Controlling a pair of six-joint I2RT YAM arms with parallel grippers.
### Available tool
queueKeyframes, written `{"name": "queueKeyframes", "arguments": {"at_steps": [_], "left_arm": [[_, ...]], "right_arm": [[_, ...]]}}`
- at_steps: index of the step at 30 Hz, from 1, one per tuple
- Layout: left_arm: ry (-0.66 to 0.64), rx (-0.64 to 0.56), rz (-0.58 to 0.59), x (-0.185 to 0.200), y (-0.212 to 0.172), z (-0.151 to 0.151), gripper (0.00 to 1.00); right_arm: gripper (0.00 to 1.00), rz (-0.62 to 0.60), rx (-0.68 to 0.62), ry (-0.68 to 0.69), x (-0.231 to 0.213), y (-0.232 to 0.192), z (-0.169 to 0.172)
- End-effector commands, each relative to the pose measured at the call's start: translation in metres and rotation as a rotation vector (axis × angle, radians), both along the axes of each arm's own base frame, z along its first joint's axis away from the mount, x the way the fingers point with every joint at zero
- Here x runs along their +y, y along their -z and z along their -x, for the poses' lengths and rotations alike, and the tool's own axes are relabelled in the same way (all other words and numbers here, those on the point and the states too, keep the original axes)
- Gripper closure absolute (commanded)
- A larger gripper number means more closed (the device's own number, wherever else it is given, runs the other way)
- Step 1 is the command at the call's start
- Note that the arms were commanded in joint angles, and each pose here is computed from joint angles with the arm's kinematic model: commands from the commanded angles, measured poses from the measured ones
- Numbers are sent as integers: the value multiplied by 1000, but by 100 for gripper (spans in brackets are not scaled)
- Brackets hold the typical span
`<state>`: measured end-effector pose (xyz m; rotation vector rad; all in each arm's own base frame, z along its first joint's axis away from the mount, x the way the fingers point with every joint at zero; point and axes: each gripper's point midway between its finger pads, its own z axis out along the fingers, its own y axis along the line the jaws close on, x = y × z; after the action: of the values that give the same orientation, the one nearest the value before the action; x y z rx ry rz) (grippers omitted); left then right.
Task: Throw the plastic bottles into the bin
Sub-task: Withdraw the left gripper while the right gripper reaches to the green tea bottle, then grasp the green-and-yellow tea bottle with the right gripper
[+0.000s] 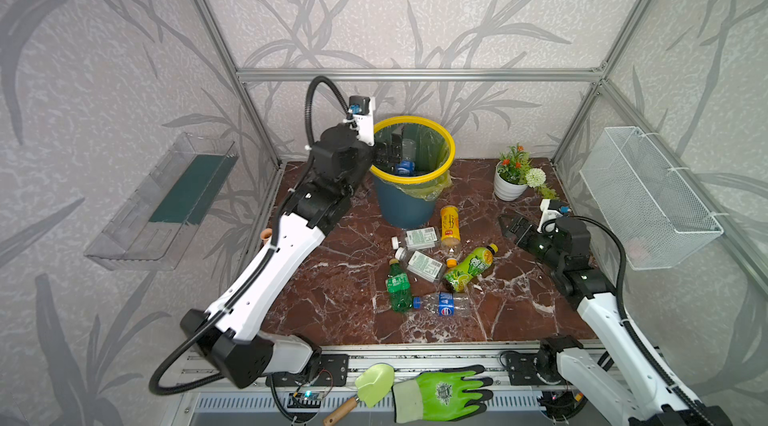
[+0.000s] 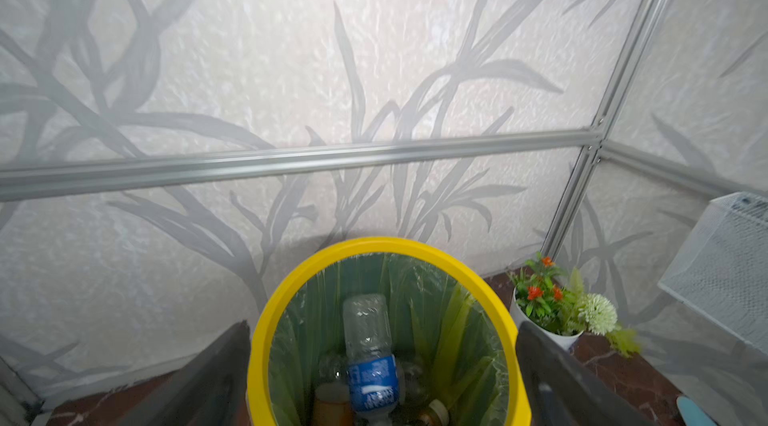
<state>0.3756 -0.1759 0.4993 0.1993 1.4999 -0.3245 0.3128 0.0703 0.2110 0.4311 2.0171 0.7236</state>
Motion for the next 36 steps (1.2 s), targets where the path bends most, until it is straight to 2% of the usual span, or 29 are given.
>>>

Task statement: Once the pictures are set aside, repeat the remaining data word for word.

Solution to this exercise:
Controlling a pair of six-joint I2RT YAM arms with parallel grippers.
### Available tool
queueKeyframes, written `{"name": "queueKeyframes", "arguments": {"at_steps": [_], "left_arm": [[_, ...]], "right_arm": [[_, ...]]}}`
- at_steps: index of the step at 30 Hz, from 1, one per tuple
- Layout: left_arm: ry (-0.66 to 0.64), rx (-0.64 to 0.56), rz (-0.58 to 0.59), x (-0.185 to 0.200), y (-0.212 to 0.172), z (-0.151 to 0.151), gripper (0.00 to 1.00); right_arm: gripper (0.00 to 1.00), rz (-0.62 to 0.60), rx (-0.68 to 0.62), ry (-0.68 to 0.69), x (-0.231 to 0.213), y (-0.232 to 0.192), z (-0.169 to 0.172)
- End-effector commands, each relative to the pose measured at the call's start: translation in metres and rotation as a rotation vector (axis × angle, radians), both along the axes of each arm's own base frame, z along its first joint's axis away from the mount, x the way the fingers point with every joint at zero
- Here x runs along their +y, y along their -z and z along their -x, for the poses' lengths and rotations alike, and the tool's own axes are relabelled in the same way (all other words and numbers here, those on the point and the states too, keep the original axes)
- Gripper closure absolute (commanded)
- A larger gripper number means more closed (the device's own number, wherever else it is given, runs the other way)
- Step 1 is the command at the call's start
- Note that the arms were commanded in joint angles, and each pose here is computed from joint angles with the arm's kinematic model: commands from the commanded angles, measured poses from the measured ones
- Numbers are sent as integers: the value multiplied by 1000, but by 100 for gripper (spans in brackets are not scaled)
- Brackets hold the typical span
`<state>`: measured end-effector pose (xyz m; rotation vector rad; all in each arm's own base frame, z along its first joint's axis away from the mount, x the way the fingers point with every joint at zero; point and axes: each gripper's point midway between its finger pads, its own z axis out along the fingers, its own y axis along the line the jaws close on, x = y × z; after the action: of the values that give the same orientation, the one nearest the value before the action; x y z rx ry rz) (grippers omitted); left then right.
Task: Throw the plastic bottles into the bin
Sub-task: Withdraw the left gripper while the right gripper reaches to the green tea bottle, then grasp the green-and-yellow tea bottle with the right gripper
[+0.000s] 
[+0.000s] 
<state>0.3756 -0.1759 0.4993 0.1993 1.4999 -0.3245 0.3128 0.0703 0.2110 0.4311 2.0171 0.7236</state>
Motion for the next 36 steps (1.2 s), targets where the path bends most, until it is straight to 2% of the usual span, or 29 are given.
>>>

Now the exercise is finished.